Assignment:
Set the listing down unchanged, minus every embedded image.

Provided data:
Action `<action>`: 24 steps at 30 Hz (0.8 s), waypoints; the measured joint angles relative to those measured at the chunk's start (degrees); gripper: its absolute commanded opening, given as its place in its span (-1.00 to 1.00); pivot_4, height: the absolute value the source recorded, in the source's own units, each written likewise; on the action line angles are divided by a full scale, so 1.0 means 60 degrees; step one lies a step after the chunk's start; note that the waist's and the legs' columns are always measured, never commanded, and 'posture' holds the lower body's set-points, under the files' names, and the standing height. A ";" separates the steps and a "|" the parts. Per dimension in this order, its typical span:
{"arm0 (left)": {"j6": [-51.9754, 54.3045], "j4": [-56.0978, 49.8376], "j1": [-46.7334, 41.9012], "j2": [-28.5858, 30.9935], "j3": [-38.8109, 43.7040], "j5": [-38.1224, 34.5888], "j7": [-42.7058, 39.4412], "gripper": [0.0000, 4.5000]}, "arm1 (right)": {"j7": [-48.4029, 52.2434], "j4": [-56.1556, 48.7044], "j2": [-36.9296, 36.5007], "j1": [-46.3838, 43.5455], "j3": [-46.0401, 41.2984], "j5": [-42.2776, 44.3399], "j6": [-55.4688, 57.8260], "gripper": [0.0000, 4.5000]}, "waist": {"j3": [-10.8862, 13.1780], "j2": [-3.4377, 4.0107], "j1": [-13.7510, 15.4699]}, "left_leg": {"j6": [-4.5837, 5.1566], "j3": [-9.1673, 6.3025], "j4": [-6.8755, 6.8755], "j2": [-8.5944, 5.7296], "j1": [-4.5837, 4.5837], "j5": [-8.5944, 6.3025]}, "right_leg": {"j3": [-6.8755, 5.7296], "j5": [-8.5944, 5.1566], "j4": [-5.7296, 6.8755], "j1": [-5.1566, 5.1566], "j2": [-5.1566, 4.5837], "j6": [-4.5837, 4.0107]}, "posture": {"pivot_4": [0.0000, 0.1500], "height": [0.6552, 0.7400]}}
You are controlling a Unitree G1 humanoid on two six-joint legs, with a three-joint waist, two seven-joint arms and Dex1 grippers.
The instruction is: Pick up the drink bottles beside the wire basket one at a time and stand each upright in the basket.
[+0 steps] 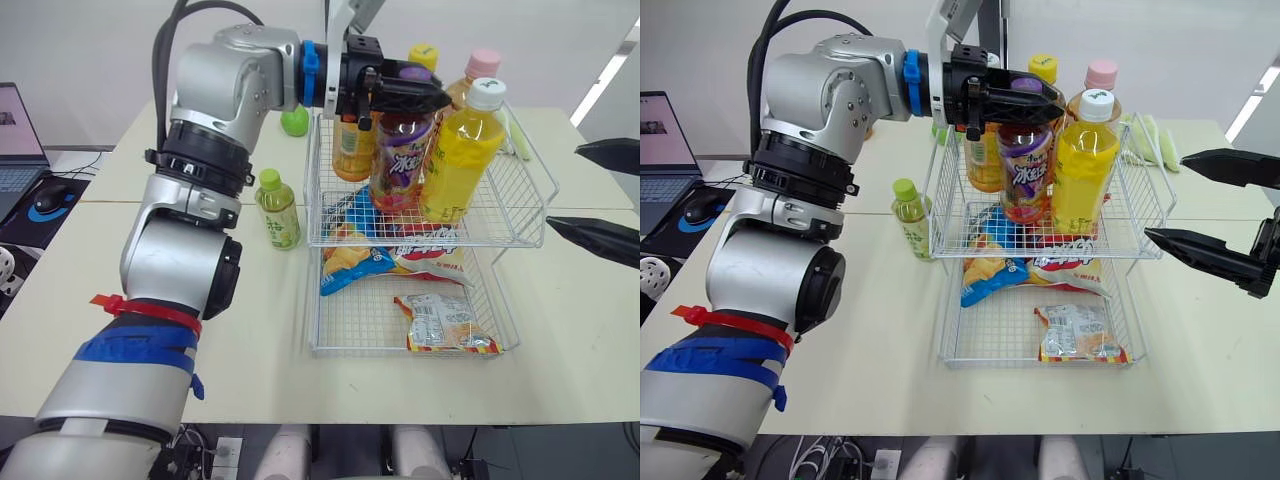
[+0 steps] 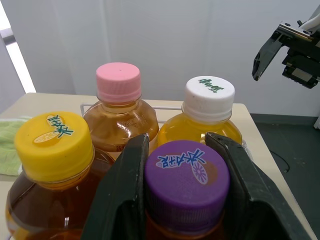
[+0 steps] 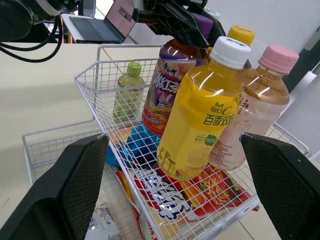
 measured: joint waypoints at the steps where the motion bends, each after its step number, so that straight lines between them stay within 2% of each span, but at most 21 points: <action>1: 0.0002 0.0015 0.0000 -0.0022 0.0036 0.0016 0.0008 -0.38 | -0.0040 0.0000 -0.0006 -0.0001 0.0003 0.0002 0.0000 1.00 | 0.0000 0.0000 0.0000 | 0.0000 -0.0001 0.0000 0.0000 0.0000 0.0000 | -0.0001 0.0000 0.0001 0.0000 0.0000 0.0000 | 1.00 1.00; 3: 0.0012 0.0064 -0.0001 -0.0084 0.0153 0.0022 0.0053 -0.38 | -0.0111 -0.0001 -0.0015 -0.0003 0.0018 0.0004 0.0000 1.00 | 0.0000 0.0000 0.0000 | 0.0000 -0.0001 0.0001 0.0000 0.0000 0.0000 | -0.0001 0.0000 0.0001 0.0000 0.0000 0.0000 | 1.00 1.00; 5: 0.0039 0.0150 -0.0009 -0.0189 0.0289 0.0021 0.0081 -0.04 | -0.0151 -0.0002 -0.0018 -0.0014 0.0098 0.0007 -0.0002 1.00 | 0.0000 0.0000 0.0000 | 0.0000 -0.0001 0.0002 0.0000 0.0000 0.0000 | -0.0001 0.0000 0.0001 0.0000 0.0000 0.0000 | 1.00 1.00; 6: 0.0045 0.0174 -0.0013 -0.0228 0.0343 0.0016 0.0083 0.04 | -0.0161 -0.0002 -0.0019 -0.0021 0.0139 0.0009 -0.0002 1.00 | 0.0000 0.0000 -0.0001 | 0.0000 0.0000 0.0002 0.0000 0.0000 0.0000 | -0.0001 0.0000 0.0002 0.0000 0.0000 0.0000 | 1.00 1.00; 12: 0.0288 0.0146 -0.0034 -0.0263 0.0548 -0.0112 -0.0144 0.90 | -0.0281 -0.0006 -0.0087 -0.0147 0.0298 0.0016 -0.0004 1.00 | 0.0000 0.0000 -0.0008 | 0.0000 -0.0001 0.0002 0.0000 0.0001 0.0000 | -0.0002 0.0000 0.0003 0.0000 0.0001 0.0000 | 1.00 1.00; 13: 0.0354 0.0103 -0.0035 -0.0262 0.0568 -0.0149 -0.0177 0.98 | -0.0312 -0.0011 -0.0094 -0.0186 0.0298 0.0018 -0.0004 1.00 | 0.0000 0.0000 -0.0007 | 0.0000 -0.0001 0.0002 0.0000 0.0001 0.0000 | -0.0002 0.0000 0.0002 0.0001 0.0001 0.0000 | 1.00 1.00; 18: 0.0505 -0.0073 -0.0068 -0.0182 0.0704 -0.0224 -0.0349 0.98 | -0.0358 -0.0025 -0.0101 -0.0224 0.0303 0.0034 -0.0004 1.00 | 0.0000 0.0000 -0.0012 | 0.0000 0.0000 0.0002 0.0002 0.0002 0.0000 | -0.0001 0.0000 0.0004 0.0001 0.0002 0.0000 | 1.00 1.00; 24: 0.1239 -0.0930 -0.0069 0.0477 0.0996 -0.0630 -0.0564 0.98 | -0.0373 -0.0019 -0.0112 -0.0245 0.0306 0.0034 -0.0003 1.00 | -0.0001 0.0001 -0.0025 | 0.0000 -0.0002 0.0002 0.0002 0.0003 0.0000 | 0.0000 0.0000 0.0005 0.0001 0.0003 0.0000 | 1.00 1.00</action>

Reply:
Action `<action>`: 24 steps at 30 Hz (0.8 s), waypoints; the measured joint angles relative to those measured at the chunk's start (degrees); gripper: its absolute commanded opening, given as its place in its span (-1.00 to 1.00); pivot_4, height: the absolute value the source recorded, in the source's own units, each written likewise; on the action line angles are divided by a full scale, so 1.0 means 60 degrees; step one lies a step after the chunk's start; note that the waist's and the legs' columns are always measured, never commanded, and 'posture' holds the lower body's set-points, under the files' names, and the standing height. A ";" separates the steps and a "|" the parts. Per dimension in this order, its typical span:
{"arm0 (left)": {"j6": [-51.9754, 54.3045], "j4": [-56.0978, 49.8376], "j1": [-46.7334, 41.9012], "j2": [-28.5858, 30.9935], "j3": [-38.8109, 43.7040], "j5": [-38.1224, 34.5888], "j7": [-42.7058, 39.4412], "gripper": [0.0000, 4.5000]}, "arm1 (right)": {"j7": [-48.4029, 52.2434], "j4": [-56.1556, 48.7044], "j2": [-36.9296, 36.5007], "j1": [-46.3838, 43.5455], "j3": [-46.0401, 41.2984], "j5": [-42.2776, 44.3399], "j6": [-55.4688, 57.8260], "gripper": [0.0000, 4.5000]}, "waist": {"j3": [-10.8862, 13.1780], "j2": [-3.4377, 4.0107], "j1": [-13.7510, 15.4699]}, "left_leg": {"j6": [-4.5837, 5.1566], "j3": [-9.1673, 6.3025], "j4": [-6.8755, 6.8755], "j2": [-8.5944, 5.7296], "j1": [-4.5837, 4.5837], "j5": [-8.5944, 6.3025]}, "right_leg": {"j3": [-6.8755, 5.7296], "j5": [-8.5944, 5.1566], "j4": [-5.7296, 6.8755], "j1": [-5.1566, 5.1566], "j2": [-5.1566, 4.5837], "j6": [-4.5837, 4.0107]}, "posture": {"pivot_4": [0.0000, 0.1500], "height": [0.6552, 0.7400]}}
You are controlling a Unitree G1 humanoid on two six-joint legs, with a three-joint waist, two seven-joint arms and Dex1 grippers.
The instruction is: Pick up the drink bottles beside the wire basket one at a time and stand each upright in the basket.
[+0 steps] 
[+0 steps] 
[+0 steps] 
 measured: joint waypoints at the steps where the motion bends, each after its step number, so that straight lines between them stay within 2% of each span, but at most 21 points: <action>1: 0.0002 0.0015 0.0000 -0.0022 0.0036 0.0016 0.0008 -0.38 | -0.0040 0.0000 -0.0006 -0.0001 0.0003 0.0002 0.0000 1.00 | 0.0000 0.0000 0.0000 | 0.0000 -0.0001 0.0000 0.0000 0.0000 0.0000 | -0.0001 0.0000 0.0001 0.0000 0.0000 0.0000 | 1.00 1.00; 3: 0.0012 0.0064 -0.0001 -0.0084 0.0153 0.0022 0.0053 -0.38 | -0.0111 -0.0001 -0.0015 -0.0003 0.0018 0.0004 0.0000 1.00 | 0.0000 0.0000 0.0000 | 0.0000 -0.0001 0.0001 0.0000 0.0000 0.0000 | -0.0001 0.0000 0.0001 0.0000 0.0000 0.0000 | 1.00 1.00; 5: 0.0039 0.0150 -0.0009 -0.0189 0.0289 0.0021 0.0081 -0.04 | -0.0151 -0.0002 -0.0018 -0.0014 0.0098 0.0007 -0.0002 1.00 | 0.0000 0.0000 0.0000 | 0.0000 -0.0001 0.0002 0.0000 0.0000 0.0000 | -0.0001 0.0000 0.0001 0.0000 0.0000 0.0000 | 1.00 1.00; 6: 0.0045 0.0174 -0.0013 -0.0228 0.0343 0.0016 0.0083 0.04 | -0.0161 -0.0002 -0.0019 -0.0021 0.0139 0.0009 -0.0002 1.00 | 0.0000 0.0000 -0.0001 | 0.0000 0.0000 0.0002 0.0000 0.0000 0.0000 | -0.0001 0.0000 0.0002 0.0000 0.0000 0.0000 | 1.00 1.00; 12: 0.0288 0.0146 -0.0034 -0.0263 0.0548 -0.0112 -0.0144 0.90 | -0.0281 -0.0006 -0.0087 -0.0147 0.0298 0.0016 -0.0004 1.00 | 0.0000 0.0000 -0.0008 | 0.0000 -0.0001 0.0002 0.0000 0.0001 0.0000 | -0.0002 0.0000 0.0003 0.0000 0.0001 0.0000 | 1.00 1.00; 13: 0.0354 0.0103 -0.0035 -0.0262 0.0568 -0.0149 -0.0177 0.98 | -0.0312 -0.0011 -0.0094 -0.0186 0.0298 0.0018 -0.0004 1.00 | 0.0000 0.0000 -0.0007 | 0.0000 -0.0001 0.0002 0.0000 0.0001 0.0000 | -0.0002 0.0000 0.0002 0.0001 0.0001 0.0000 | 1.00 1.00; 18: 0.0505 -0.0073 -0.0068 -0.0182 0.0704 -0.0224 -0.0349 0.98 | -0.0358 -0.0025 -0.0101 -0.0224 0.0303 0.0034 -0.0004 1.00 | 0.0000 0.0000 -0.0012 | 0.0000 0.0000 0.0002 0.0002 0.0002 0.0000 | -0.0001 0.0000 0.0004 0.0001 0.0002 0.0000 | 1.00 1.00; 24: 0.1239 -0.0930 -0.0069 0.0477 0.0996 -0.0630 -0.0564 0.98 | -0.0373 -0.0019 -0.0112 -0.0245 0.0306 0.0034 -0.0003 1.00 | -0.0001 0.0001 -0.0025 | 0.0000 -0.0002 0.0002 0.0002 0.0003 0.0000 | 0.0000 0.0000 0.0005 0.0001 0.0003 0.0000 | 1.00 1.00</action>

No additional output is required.